[[ DATA TO EXAMINE open ]]
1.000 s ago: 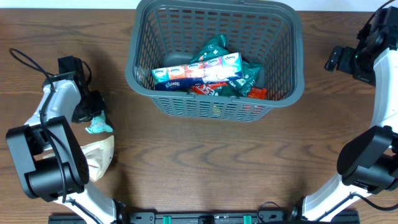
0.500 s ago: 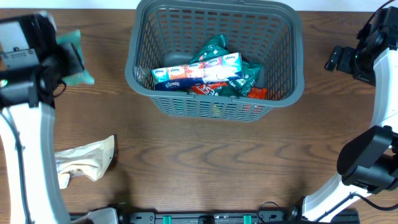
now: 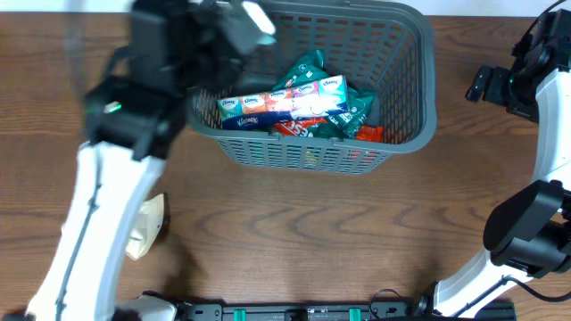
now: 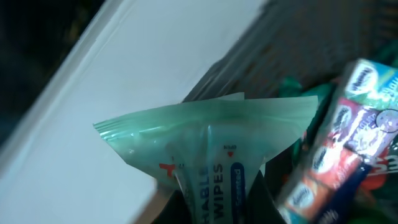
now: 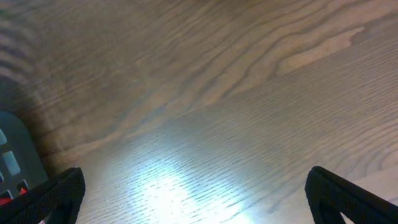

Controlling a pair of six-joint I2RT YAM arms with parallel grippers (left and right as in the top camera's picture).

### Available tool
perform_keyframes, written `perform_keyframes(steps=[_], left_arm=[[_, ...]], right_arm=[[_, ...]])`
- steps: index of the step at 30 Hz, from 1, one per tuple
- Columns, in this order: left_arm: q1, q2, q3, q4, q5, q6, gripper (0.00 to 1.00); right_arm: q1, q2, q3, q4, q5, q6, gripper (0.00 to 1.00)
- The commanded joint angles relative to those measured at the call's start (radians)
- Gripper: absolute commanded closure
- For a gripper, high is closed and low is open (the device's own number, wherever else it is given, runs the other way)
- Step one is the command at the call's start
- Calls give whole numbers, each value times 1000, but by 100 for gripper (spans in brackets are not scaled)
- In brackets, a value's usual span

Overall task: Pack container
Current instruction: 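Lift the wipes pack over the basket and release it inside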

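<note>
The teal pack of flushable wipes [image 4: 211, 143] is pinched in my left gripper [image 4: 214, 208], which is shut on it. In the overhead view the left arm is raised and blurred, with the left gripper [image 3: 234, 31] and the wipes pack [image 3: 256, 18] over the back left rim of the grey basket [image 3: 406, 125]. In the basket lie a multipack of tissues [image 3: 281, 105] and green and red packets; the tissues [image 4: 348, 137] show below the wipes in the left wrist view. My right gripper [image 5: 199, 208] is open over bare wood, far right of the basket.
A beige crumpled bag [image 3: 143, 227] lies on the brown wooden table [image 3: 312, 241] at the front left. The right arm [image 3: 544, 98] stands along the right edge. The table's white back edge shows behind the basket.
My left gripper, shut on the wipes pack, was down on the table at the left; now it holds the pack high over the basket's back left rim. The right arm is unchanged.
First my left gripper hung open above the wipes pack lying on the table beside the beige bag. Then it was lower, its fingers on either side of the pack. Later it was shut on the pack, and now the pack is up over the basket.
</note>
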Motion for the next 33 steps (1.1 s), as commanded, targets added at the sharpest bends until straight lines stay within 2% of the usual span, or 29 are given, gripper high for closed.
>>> perform_keyframes(steps=[1, 6, 15, 24, 26, 29, 32, 33], left_arm=[[-68, 78, 6, 58, 8, 193, 94], [-137, 208, 6, 104, 7, 282, 94], [-137, 431, 6, 89, 6, 280, 94], [-98, 554, 6, 80, 7, 178, 92], [-89, 564, 6, 77, 6, 143, 73], [-76, 564, 6, 76, 7, 89, 50], [-74, 541, 6, 64, 7, 34, 6], [-76, 527, 6, 57, 7, 20, 5]], right_arm=[[3, -4, -1, -1, 0, -10, 1], [3, -4, -1, -4, 0, -10, 1], [3, -4, -1, -11, 0, -10, 1], [3, -4, -1, -11, 0, -10, 1], [3, -4, -1, -11, 0, -10, 1], [3, -4, -1, -11, 0, -10, 1], [3, -4, -1, -11, 0, -11, 1], [3, -4, -1, -11, 0, -15, 1]])
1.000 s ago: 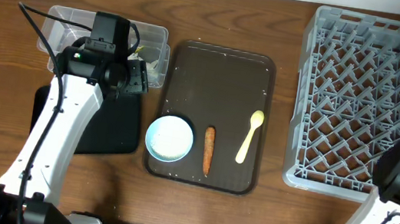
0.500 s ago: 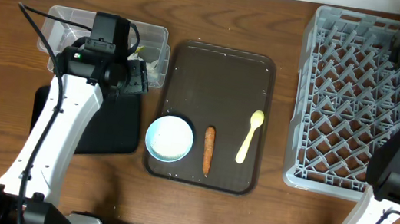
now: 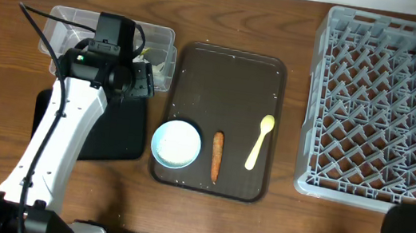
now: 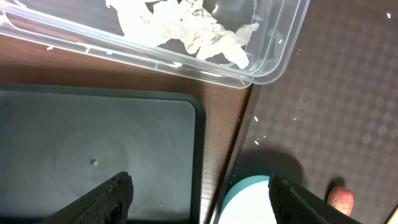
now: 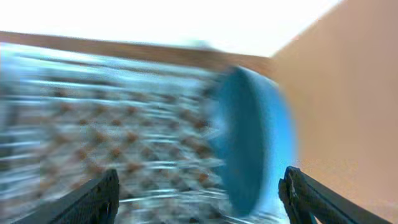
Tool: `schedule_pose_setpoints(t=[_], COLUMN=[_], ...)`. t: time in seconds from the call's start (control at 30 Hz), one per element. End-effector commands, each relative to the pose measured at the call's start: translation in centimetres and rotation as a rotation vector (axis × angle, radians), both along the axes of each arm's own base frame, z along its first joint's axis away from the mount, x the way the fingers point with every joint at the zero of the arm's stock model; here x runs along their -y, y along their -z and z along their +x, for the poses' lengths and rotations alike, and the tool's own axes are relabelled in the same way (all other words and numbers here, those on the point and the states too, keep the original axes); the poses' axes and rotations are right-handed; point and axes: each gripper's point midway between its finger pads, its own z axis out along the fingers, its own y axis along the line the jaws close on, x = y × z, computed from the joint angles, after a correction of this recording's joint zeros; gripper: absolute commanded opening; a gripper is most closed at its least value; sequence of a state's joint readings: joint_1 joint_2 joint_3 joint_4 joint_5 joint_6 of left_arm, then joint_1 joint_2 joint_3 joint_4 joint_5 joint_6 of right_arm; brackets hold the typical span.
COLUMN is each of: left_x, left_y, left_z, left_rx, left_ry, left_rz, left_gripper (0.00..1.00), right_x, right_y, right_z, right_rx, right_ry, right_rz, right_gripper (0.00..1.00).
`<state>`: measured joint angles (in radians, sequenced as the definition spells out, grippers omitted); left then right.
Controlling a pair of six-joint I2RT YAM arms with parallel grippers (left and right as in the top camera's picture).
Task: Sort waste into correct bins and load items into the dishwasher rack
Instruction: 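Move the right gripper to the yellow spoon and grasp it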
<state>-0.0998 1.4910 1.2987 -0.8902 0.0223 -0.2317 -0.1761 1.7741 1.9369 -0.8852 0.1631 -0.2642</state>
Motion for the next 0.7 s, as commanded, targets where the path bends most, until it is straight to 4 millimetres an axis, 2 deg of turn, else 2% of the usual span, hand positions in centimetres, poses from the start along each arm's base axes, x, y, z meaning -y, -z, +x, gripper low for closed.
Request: schedule_pose_setpoints(t=[0.0,0.17,0.43,0.67], left_x=[-0.4,-0.4,-0.4,-0.4], left_y=[0.2,0.2,0.2,0.2], left_z=[-0.1,-0.1,-0.2,-0.2], left_rx=[-0.005,-0.005,-0.005,-0.005], left_ry=[-0.010,-0.010,-0.010,-0.010], left_rz=[0.011,0.011,0.011,0.011], left_gripper=[0.73,0.73,0.73,0.73], right_x=[-9.7,-15.9,-24.7,-27.8], right_y=[1.9,5.7,12.1,18.5], right_z=[0.3,-2.2,-6.8,-10.8], right_rx=[-0.044,-0.237,-0.517,-0.651], right_ry=[-0.285,-0.310,-0.337,-0.179], right_rz=[0.335,0.466,0.527,0.480], right_gripper=[0.79,0.75,0.72,0.72])
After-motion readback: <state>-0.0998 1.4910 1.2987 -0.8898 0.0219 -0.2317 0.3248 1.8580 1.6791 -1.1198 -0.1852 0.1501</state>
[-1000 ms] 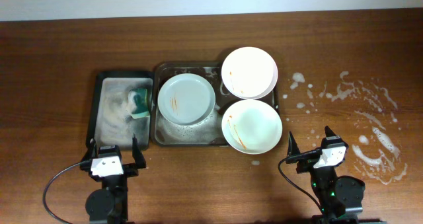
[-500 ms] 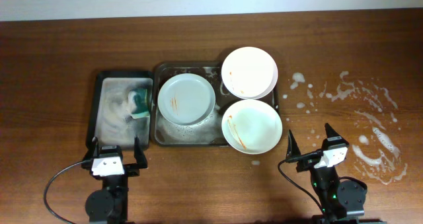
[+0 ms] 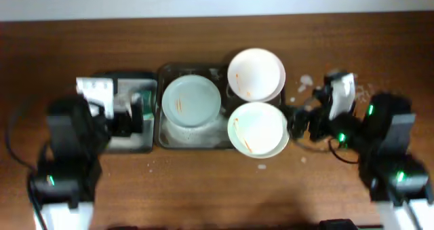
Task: Clean dirty plates on tray and stack at the side
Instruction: 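Reach left gripper to the green sponge and right gripper to the pale blue plate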
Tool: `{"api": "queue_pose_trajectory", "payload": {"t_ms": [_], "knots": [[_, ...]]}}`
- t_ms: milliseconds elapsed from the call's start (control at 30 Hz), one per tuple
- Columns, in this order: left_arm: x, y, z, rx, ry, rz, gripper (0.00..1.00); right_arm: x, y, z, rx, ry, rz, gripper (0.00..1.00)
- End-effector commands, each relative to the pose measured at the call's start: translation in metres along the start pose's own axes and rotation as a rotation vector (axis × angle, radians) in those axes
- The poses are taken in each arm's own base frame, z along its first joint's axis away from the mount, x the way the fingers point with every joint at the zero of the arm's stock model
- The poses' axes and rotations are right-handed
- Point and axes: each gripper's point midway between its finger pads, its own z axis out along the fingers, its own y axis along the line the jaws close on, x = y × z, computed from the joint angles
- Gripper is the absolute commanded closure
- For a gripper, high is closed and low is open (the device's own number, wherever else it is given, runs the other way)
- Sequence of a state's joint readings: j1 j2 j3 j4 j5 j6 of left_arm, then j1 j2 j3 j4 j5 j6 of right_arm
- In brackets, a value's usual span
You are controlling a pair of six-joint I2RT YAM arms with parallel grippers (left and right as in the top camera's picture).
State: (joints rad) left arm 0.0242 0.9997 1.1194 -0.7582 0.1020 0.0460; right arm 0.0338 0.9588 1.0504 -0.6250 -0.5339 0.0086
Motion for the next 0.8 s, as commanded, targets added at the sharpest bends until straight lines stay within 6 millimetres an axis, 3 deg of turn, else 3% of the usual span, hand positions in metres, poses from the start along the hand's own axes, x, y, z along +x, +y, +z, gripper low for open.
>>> {"api": "queue_pose_trajectory", "payload": {"t_ms": [0, 100, 200, 300, 367, 400, 467, 500, 533, 633, 667, 767], "knots": [[-0.02, 0.002, 0.017, 0.023, 0.173, 0.018, 0.01, -0.021, 0.01, 0.028, -0.085, 0.139, 0.052, 0.02], [-0.017, 0.005, 0.051, 0.033, 0.341, 0.006, 0.01, -0.022, 0.038, 0.098, -0.201, 0.286, 0.032, 0.02], [0.008, 0.009, 0.088, 0.034, 0.462, -0.006, 0.01, -0.01, 0.038, 0.166, -0.24, 0.315, 0.033, 0.02], [0.035, 0.012, 0.12, 0.038, 0.575, -0.018, 0.01, 0.022, 0.031, 0.213, -0.257, 0.386, 0.114, 0.02], [0.039, 0.014, 0.134, 0.033, 0.583, -0.025, 0.01, 0.055, 0.022, 0.238, -0.193, 0.471, 0.187, 0.2], [0.038, 0.016, 0.14, 0.028, 0.572, -0.029, 0.01, 0.076, 0.013, 0.252, -0.104, 0.516, 0.236, 0.23], [0.037, 0.021, 0.146, -0.001, 0.564, -0.028, 0.07, 0.111, 0.009, 0.276, 0.008, 0.574, 0.255, 0.3], [0.037, 0.038, 0.148, -0.108, 0.564, -0.046, 0.09, 0.128, 0.014, 0.287, 0.026, 0.602, 0.271, 0.36], [0.039, 0.042, 0.149, -0.138, 0.569, -0.051, 0.09, 0.138, 0.017, 0.295, 0.027, 0.613, 0.271, 0.41], [0.048, 0.043, 0.161, -0.136, 0.597, -0.053, 0.11, 0.159, 0.007, 0.312, 0.095, 0.623, 0.352, 0.52], [0.055, 0.043, 0.167, -0.134, 0.618, -0.054, 0.17, 0.162, 0.006, 0.315, 0.098, 0.623, 0.359, 0.54], [0.065, 0.043, 0.177, -0.131, 0.646, -0.055, 0.21, 0.162, -0.005, 0.317, 0.172, 0.6, 0.348, 0.64]]}}
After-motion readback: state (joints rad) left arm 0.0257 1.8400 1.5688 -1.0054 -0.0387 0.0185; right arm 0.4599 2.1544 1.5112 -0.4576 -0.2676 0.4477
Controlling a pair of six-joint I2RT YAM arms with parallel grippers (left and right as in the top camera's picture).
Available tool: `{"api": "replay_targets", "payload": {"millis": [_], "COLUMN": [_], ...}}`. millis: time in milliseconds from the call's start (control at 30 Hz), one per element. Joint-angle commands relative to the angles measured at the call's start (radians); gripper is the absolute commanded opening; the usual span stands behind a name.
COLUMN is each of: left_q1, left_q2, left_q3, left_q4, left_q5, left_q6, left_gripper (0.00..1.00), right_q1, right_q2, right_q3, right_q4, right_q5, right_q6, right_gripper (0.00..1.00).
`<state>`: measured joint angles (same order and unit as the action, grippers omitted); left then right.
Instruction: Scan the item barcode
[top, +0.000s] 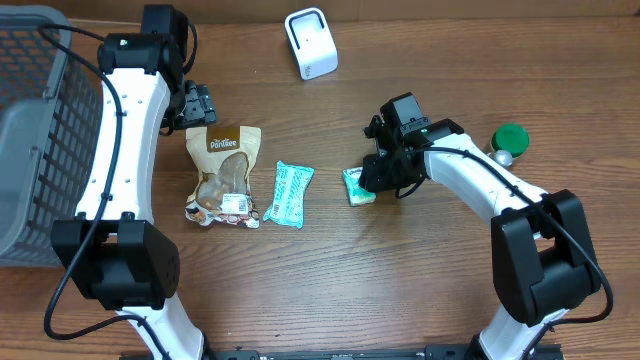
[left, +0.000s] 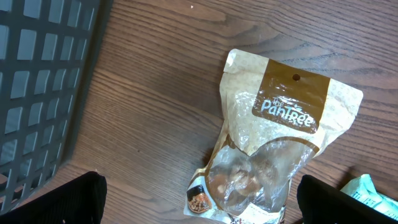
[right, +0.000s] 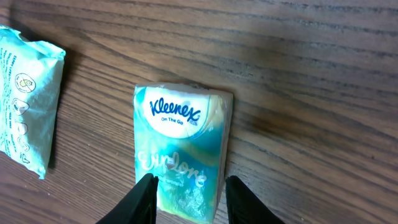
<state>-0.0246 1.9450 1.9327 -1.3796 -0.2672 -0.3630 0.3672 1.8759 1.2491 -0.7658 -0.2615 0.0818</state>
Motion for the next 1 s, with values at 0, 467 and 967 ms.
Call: {"api": "replay_targets", "payload": {"millis": [0, 467, 967], "left_q1": [-0.002, -0.002, -0.002], "left_q2": [-0.01, -0.01, -0.01], "left_q3": [0.018, 0.018, 0.018], "left_q4": [0.001, 0.001, 0.001], "left_q5": [-0.013, -0.012, -0.013], "left_q6": [0.004, 0.004, 0.004], "left_gripper": [1.0, 1.0, 0.99], "right_q1": [-0.001, -0.001, -0.003], "right_q2": [-0.001, 0.0, 0.0], "right_q3": [-0.006, -0.149, -0.154], "right_q4": [0.011, 0.177, 0.195], "right_q5": [0.005, 0.006, 0.001], "right_q6": [0.0, 0.034, 0.044], "right_gripper": [0.33, 0.32, 0.38]}}
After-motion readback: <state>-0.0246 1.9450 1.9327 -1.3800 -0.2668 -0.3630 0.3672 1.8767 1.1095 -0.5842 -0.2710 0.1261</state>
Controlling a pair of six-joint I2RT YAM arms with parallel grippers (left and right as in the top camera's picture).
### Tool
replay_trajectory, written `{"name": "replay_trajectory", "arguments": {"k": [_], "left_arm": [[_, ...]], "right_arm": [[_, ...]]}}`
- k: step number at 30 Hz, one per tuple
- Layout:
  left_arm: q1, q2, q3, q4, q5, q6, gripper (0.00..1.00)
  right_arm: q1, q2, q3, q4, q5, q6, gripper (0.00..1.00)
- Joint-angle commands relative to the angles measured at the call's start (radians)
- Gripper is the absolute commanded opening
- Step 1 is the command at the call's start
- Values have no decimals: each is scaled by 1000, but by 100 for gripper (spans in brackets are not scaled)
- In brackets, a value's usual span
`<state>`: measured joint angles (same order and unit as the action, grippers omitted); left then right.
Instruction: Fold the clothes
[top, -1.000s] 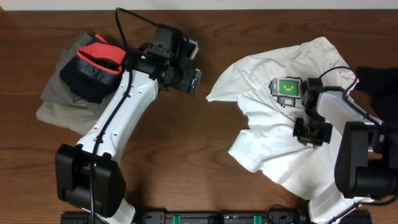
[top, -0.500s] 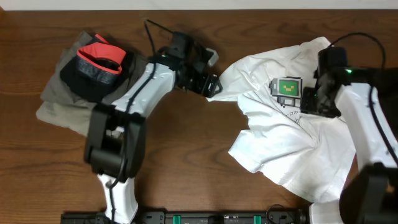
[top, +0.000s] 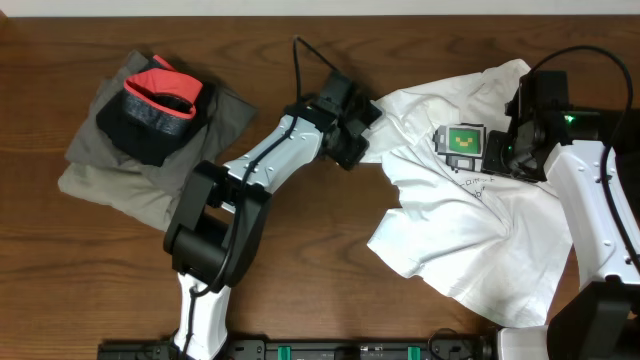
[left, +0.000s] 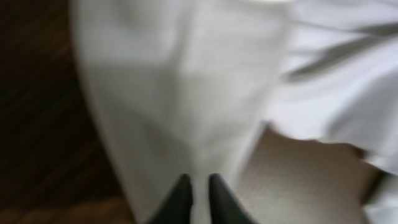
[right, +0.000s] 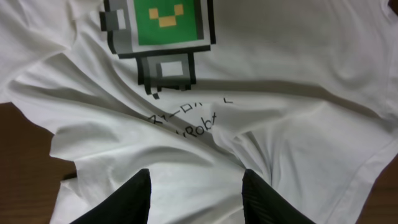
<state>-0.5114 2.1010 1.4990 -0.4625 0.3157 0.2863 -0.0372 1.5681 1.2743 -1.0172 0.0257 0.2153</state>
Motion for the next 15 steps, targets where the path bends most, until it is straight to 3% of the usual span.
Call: {"name": "replay_trajectory", "arguments": {"k": [1,8,11,13,15], "left_arm": [[41,17,3,-3,-169,-11,6],[160,16,3,-66,-220,-64,6],[181,8,3,-87,-114,-48,8],[175,3,3,-90,-25,-31,38],[158,3,5,-86,31,-24,48]], "right_arm": [[-1,-3,6,12,-12,-10,46],[-1,-1,-20,47,-61,-10,47],[-1,11,-53,71,-84,-10,48],[-1,24,-73,89,-84,-10,48],[-1,36,-82,94,-84,-10,48]]}}
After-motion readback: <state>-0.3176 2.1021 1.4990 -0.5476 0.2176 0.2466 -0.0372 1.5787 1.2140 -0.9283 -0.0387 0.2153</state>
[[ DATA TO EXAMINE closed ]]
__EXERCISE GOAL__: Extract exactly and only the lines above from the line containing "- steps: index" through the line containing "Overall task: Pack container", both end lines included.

__RESPONSE__:
- steps: index of the step at 30 Hz, from 1, one per tuple
- Columns, in this order: left_arm: q1, q2, q3, q4, q5, q6, gripper (0.00 to 1.00); right_arm: q1, q2, q3, q4, q5, q6, gripper (0.00 to 1.00)
- The commanded joint angles relative to those measured at the call's start (radians)
- Gripper: absolute commanded closure
- For a gripper, high is closed and low is open (the device's own number, wherever else it is given, runs the other way)
- Step one is the command at the call's start
- Calls give whole numbers, each value times 1000, but by 100 for gripper (spans in brackets are not scaled)
- In brackets, a value's usual span

Overall task: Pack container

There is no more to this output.